Yep, I always start searching for 'flatten' and then remember joiner. :p

> That said, I don't think the example for `chain` should compile then.

That worked because chain() received just a single range (of ranges), in which case it had no effect.

>> My results with -O -inline -noboundscheck:
>>
>> Algorithm's Sort: 76 ms, 910 μs, and 8 hnsecs
>> Counting Sort   : 21 ms, 563 μs, and 9 hnsecs

> Awesome

I am amazed! :) countingSort() beats algorithmSort() almost always. :) Here is the final version of the program with 10 million elements and 4 million values (array that are so large cannot be allocated on the stack for me; so, I used new):

enum elementCount = 10_000_000;
enum valueCount = 4_000_000;

void main() {
    import std.conv : to;
    import std.datetime;
    import std.random;
    import std.stdio;

    auto arr = new int[elementCount];

    for(int i; i < arr.length; ++i)
        arr[i] = uniform(0, valueCount);

    auto asArr = arr.dup;
    auto csArr = arr.dup;

    // Now they get their own arrays:
    auto benchmarks = benchmark!(() => algorithmSort(asArr),
                                 () => countingSort(csArr))(10);

    writeln("Algorithm's Sort: ", to!Duration(benchmarks[0]));
    writeln("Counting Sort   : ", to!Duration(benchmarks[1]));
}

auto algorithmSort(int[] arr) {
    import std.algorithm : sort, sum;

    arr.sort();
    return arr.sum;
}

auto countingSort(int[] arr) {
    import std.algorithm : count, map, joiner, sum, each;
    import std.range : array, repeat, enumerate;

    auto hist = new uint[valueCount];
    arr.each!(a => ++hist[a]);

    auto result = hist[].enumerate.map!(t => t[0].repeat(t[1])).joiner;
    return result.sum;
}

Now they are comparable:

Algorithm's Sort: 3 secs, 881 ms, 146 μs, and 1 hnsec
Counting Sort   : 3 secs, 990 ms, 315 μs, and 4 hnsecs

Ali

On Tuesday, 5 January 2016 at 22:34:52 UTC, Ali Çehreli wrote:
> >> Algorithm's Sort: 76 ms, 910 μs, and 8 hnsecs
> >> Counting Sort   : 21 ms, 563 μs, and 9 hnsecs
>
> > Awesome
>
> I am amazed! :) countingSort() beats algorithmSort() almost always. :)

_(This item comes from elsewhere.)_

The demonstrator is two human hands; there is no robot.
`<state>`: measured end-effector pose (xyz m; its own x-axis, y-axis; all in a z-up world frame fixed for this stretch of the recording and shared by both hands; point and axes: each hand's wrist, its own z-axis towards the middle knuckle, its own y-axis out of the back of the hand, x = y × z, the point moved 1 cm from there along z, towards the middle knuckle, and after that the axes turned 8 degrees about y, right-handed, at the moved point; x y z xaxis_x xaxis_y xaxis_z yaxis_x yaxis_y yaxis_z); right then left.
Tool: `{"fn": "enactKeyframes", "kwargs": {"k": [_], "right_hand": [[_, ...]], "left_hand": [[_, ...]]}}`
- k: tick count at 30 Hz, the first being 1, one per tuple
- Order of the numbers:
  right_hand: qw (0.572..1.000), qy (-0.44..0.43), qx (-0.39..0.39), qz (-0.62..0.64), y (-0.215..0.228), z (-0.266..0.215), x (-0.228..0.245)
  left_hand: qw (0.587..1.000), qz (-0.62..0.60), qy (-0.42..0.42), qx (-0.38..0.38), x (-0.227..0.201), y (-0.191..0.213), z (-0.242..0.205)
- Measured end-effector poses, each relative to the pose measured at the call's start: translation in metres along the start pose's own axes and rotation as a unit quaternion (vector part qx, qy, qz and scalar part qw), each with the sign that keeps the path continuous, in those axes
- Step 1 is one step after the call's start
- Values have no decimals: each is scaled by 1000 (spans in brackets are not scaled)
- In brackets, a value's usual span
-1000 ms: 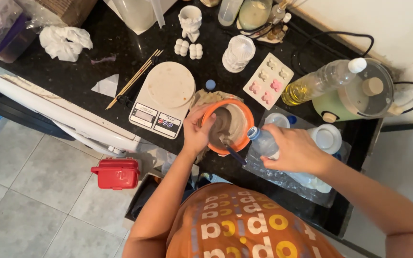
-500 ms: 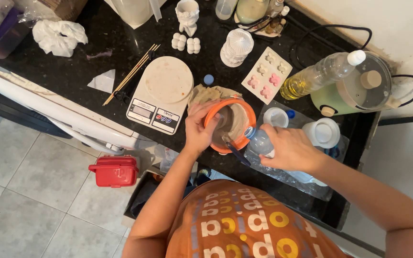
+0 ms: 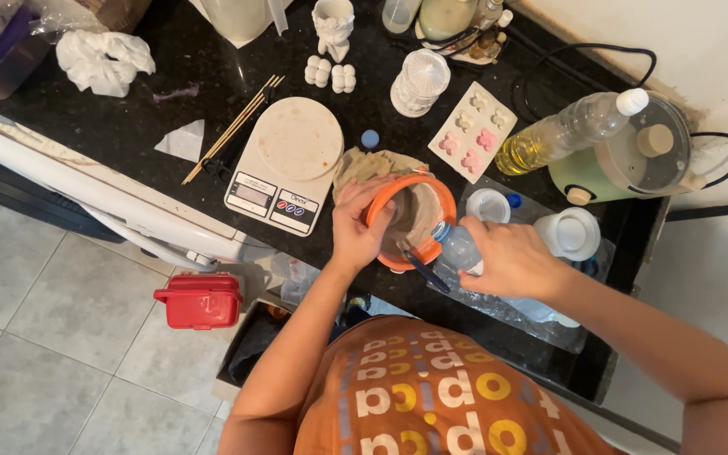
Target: Mixing a powdered substance with liquid in a bowl using a spoon to create a paste
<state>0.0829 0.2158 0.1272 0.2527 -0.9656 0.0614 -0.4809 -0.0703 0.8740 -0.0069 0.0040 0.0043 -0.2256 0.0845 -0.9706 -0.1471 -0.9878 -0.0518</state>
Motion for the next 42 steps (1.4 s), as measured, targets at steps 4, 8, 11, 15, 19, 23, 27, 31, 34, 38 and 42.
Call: {"fn": "enactKeyframes", "kwargs": {"k": [4,8,11,15,19,23,27,31,34,38,42], "right_hand": [[1000,0,22,4,2,2,2],[1000,1,19,-3,5,4,6],[1000,3,22,-8,6,5,8],[1000,1,30,0,8,7,9],[1000,7,24,-7,5,7,8],[1000,11,22,-10,7,7,9],[999,13,-27,21,-2,6,1],[967,66,-224,105,-20,-3,-14],[926,88,-340,140,-25,-6,-28],[883,77,-414,205,8,7,-46],[771,104,-602,181,33,60,-68]], "left_hand": [[1000,2,0,-3,-3,2,-1],[1000,4,1,-6,-5,3,-1],[1000,3,2,-1,-3,4,-3],[1000,1,3,0,-5,5,-3],[1000,-1,3,0,-5,4,-2],[1000,0,7,0,-10,6,-2],[1000,-8,7,-1,-1,6,-1],[1000,-20,10,-14,13,7,2],[999,-34,15,-16,7,10,5],[999,-36,16,-12,1,12,7],[999,-38,21,-22,10,10,8]]}}
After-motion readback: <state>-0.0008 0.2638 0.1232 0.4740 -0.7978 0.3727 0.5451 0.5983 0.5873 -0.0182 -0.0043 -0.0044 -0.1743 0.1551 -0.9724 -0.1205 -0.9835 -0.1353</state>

Yeah, I've been reading an algorithm book, and this was in there.

It has O(elementCount + valueCount) time complexity under a correct implementation, so it is fast. Also its best case is quick sort's worst case (lots of duplicated data), at which point it has O(elementCount) time complexity. I think D's sort uses timsort, so I'd expect it to be no worse.